Die CDU hat sich auf ihrem Parteitag für den umstrittenen UN-Migrationspakt ausgesprochen. Die Delegierten stimmten mehrheitlich einem entsprechenden Antrag des Parteivorstandes zu.

Zuvor hatte unter anderem Unionsfraktionschef Ralf Brinkhaus für den Pakt geworben. Es handle sich um einen rechtlich nicht bindende Kooperationsvereinbarung zur besseren internationalen Steuerung von Migration, die im deutschen Interesse liege, erläuterte Brinkhaus, wie schon viele Koalitionspolitiker vor ihm. Auf nationaler Ebene lasse sich die Frage nicht lösen. Die AfD bemängelt an dem Pakt, dass er angeblich nationale Souveränität einschränke.

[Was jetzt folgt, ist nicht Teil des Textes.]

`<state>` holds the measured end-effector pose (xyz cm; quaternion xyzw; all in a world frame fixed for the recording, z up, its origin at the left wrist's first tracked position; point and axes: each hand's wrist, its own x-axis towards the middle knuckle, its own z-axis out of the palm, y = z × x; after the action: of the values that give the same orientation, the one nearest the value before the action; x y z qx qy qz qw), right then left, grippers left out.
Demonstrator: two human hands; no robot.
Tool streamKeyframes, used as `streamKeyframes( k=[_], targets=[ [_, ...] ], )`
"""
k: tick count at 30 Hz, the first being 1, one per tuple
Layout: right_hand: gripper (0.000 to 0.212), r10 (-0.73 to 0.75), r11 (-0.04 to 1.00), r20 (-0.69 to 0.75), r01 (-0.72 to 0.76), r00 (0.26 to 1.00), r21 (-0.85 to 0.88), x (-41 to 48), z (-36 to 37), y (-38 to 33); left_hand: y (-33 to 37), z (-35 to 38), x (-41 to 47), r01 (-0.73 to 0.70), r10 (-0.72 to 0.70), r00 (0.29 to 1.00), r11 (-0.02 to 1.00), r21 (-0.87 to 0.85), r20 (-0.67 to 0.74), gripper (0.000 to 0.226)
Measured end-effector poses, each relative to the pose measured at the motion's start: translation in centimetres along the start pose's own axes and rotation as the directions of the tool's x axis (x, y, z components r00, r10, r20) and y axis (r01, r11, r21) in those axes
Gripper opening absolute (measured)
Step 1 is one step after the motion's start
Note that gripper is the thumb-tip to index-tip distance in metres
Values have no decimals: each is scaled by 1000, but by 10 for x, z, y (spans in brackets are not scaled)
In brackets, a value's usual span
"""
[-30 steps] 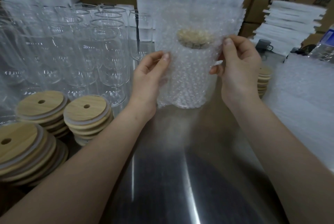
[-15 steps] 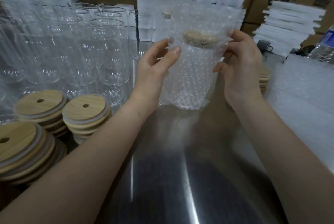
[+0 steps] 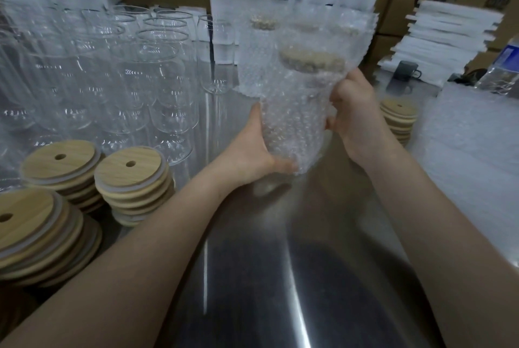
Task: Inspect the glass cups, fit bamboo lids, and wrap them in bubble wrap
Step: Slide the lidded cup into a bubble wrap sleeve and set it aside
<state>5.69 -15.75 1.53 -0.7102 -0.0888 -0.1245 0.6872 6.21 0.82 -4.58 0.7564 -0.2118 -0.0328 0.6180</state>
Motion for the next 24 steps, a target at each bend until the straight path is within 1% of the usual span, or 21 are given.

Brinkhaus bezeichnete die Diskussion darüber als Ergebnis einer gesteuerten Kampagne, durch "bewusstes Weglassen von Fakten" verunsichere. Ziel der Kampagne sei es, die "parlamentarische Demokratie" durch Druck aus den sozialen Netzwerken in bisher unbekannter Weise zu beeinflussen.

Die große Koalition aus Union und SPD hatte den diskutierten Migrationspakt vor kurzem im Bundestag durch einen Entschließungsantrag demonstrativ unterstützt. Der auf dem CDU-Parteitag zur Abstimmung gestellte Antrag ist wortgleich mit dem Antrag der Regierungsfraktionen. Den Pakt auf dem Parteitag zu diskutieren, hatte Jens Spahn angeregt, der bei der Wahl zum Parteivorsitz den beiden Mitbewerbern Annegret Kramp-Karrenbauer und Friedrich Merz unterlag.

In dem Antrag stellen die Koalitionsfraktionen klar, dass der Migrationspakt "keine einklagbaren Rechte und Pflichten" begründe und "keinerlei rechtsändernde oder rechtssetzende Wirkung" entfalte. Der Pakt solle einen Beitrag dazu leisten, Migration stärker zu ordnen, zu steuern und zu begrenzen sowie gleichzeitig die Rechte von Migranten zu schützen, heißt es weiter in dem Text.

Die Bundesregierung wird aufgefordert, weiterhin sicherzustellen, dass durch den Pakt die nationale Souveränität und das Recht Deutschlands, "über seine Migrationspolitik selbst zu bestimmen, nicht beeinträchtigt werden und durch den 'Globalen Pakt für eine sichere, geordnete und reguläre Migration' (GCM) keine nationalen Hoheitsrechte übertragen werden".

Bei dem UN-Migrationspakt handelt es sich um eine rechtlich nicht bindende Absichtserklärung, mit deren Hilfe illegale Einwanderung verhindert und legale Einwanderung besser gesteuert werden kann. Das internationale Regelwerk soll bei einer Konferenz am kommenden Montag in Marrakesch angenommen werden, zu der auch Bundeskanzlerin Angela Merkel (CDU) fährt.